Look through the data for the string "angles". Copy every line where it is found.
==========
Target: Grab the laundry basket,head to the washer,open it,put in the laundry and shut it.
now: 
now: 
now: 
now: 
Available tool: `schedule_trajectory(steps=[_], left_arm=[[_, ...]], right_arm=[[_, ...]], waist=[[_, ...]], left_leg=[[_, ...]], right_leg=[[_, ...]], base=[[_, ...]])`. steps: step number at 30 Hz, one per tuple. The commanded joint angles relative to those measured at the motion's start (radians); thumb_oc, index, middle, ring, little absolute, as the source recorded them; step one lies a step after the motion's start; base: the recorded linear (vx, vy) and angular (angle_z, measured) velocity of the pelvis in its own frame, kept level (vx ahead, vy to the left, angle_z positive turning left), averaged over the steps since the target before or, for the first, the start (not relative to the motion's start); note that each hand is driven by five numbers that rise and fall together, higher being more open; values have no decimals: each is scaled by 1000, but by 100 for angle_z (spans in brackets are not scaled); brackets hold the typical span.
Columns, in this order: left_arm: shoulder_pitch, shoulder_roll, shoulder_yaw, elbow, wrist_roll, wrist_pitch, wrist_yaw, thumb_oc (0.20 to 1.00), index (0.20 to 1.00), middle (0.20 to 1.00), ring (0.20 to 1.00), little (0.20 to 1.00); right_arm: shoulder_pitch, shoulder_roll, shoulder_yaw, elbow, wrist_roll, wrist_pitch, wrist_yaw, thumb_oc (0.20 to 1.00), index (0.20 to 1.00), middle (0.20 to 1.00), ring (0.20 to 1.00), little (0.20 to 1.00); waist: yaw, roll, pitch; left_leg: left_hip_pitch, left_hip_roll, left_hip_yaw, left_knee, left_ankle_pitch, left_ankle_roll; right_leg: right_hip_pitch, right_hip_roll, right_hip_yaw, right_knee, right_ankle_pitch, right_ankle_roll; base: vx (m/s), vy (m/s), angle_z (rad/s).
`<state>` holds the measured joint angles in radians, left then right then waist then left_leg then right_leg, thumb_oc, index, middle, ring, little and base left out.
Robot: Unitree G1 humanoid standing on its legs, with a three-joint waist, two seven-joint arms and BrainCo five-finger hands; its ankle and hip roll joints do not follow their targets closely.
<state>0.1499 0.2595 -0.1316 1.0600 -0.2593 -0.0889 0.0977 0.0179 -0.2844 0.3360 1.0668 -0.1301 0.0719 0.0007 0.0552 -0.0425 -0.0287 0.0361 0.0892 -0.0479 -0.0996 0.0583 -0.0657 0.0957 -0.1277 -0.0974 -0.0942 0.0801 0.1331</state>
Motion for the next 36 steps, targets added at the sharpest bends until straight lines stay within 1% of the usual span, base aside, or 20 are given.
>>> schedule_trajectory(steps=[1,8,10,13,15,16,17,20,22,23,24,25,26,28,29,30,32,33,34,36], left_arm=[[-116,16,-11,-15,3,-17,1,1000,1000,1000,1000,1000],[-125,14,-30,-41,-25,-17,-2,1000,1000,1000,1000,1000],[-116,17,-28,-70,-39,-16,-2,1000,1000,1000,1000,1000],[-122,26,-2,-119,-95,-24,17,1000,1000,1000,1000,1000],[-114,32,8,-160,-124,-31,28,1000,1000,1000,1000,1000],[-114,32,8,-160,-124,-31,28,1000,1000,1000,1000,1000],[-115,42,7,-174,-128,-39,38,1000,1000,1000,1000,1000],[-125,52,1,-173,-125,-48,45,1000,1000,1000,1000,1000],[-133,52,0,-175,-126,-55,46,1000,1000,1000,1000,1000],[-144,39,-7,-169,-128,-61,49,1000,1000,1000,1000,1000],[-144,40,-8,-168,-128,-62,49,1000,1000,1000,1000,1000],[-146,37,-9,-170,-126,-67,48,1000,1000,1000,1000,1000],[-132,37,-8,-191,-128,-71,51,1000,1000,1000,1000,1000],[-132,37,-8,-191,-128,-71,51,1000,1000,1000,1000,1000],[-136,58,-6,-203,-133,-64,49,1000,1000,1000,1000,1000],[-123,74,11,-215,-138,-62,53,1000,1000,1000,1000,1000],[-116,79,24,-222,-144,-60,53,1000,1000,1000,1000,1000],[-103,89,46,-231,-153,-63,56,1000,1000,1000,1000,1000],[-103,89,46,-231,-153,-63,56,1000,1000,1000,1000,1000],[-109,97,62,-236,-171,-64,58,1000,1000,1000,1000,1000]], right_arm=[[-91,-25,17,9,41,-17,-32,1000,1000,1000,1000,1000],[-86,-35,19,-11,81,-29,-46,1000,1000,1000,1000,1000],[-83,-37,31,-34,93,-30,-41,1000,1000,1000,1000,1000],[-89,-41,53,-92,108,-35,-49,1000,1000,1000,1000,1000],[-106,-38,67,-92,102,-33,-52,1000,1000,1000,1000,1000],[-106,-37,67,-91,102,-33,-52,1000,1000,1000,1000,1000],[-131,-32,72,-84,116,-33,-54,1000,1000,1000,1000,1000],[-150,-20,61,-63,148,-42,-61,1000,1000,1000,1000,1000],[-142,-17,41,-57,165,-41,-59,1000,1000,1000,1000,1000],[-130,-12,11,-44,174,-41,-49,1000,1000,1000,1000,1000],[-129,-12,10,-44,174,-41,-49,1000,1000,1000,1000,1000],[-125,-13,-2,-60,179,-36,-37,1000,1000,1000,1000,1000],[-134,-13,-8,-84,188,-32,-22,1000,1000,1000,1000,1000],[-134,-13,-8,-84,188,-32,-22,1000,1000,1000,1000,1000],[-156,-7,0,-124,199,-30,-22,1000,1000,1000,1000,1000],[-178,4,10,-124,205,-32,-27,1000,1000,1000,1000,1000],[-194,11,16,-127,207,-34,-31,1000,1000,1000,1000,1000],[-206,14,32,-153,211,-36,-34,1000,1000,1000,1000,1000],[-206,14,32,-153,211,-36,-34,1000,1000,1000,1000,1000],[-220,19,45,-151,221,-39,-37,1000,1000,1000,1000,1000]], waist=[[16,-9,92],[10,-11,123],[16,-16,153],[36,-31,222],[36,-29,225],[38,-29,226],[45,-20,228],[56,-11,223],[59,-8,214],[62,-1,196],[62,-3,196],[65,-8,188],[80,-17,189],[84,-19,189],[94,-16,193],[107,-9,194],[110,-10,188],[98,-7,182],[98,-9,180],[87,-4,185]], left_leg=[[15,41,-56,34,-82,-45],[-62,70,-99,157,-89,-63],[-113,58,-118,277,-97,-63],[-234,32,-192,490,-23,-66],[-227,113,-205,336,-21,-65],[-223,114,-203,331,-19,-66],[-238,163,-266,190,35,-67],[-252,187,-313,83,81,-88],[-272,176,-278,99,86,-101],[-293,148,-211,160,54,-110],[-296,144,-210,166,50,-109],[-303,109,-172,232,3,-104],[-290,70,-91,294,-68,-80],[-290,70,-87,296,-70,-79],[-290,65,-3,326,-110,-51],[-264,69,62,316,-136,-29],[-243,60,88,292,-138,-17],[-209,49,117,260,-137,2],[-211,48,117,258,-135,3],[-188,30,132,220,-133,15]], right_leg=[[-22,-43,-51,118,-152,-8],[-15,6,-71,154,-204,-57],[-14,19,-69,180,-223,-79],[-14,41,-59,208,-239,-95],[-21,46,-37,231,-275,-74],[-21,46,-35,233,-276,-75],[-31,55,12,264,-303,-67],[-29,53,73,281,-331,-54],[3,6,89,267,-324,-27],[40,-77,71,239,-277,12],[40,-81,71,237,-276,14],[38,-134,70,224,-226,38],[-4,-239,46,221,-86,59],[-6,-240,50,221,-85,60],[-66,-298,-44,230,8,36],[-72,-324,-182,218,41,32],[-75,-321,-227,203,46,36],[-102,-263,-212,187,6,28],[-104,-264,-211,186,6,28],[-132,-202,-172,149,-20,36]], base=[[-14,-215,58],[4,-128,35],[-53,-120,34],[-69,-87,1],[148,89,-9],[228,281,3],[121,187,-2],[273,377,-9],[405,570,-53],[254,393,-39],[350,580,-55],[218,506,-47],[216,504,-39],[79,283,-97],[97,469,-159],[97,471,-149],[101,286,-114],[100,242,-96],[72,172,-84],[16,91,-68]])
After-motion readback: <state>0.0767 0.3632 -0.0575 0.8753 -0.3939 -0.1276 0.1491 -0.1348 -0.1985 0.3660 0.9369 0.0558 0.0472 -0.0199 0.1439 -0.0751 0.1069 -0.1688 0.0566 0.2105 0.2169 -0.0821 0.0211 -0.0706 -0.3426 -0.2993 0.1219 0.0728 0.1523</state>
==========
Solution:
Available tool: `schedule_trajectory(steps=[_], left_arm=[[_, ...]], right_arm=[[_, ...]], waist=[[_, ...]], left_leg=[[_, ...]], right_leg=[[_, ...]], base=[[_, ...]])`. steps: step number at 30 Hz, one per tuple. The commanded joint angles relative to those measured at the motion's start (radians); thumb_oc, index, middle, ring, little absolute, as the source recorded them; step one lies a step after the motion's start; base: the recorded linear (vx, vy) and angular (angle_z, measured) velocity of the pelvis in its own frame, kept level (vx ahead, vy to the left, angle_z positive turning left), averaged over the steps since the target before or, for the first, the start (not relative to the motion's start); note that each hand is driven by five numbers that rise and fall together, higher being more open; values have no decimals: each is scaled by 1000, but by 100 for angle_z (spans in brackets are not scaled); brackets hold the typical span.
`<state>` holds the measured joint angles in radians, left then right then waist then left_leg then right_leg, thumb_oc, index, middle, ring, little and base left out.

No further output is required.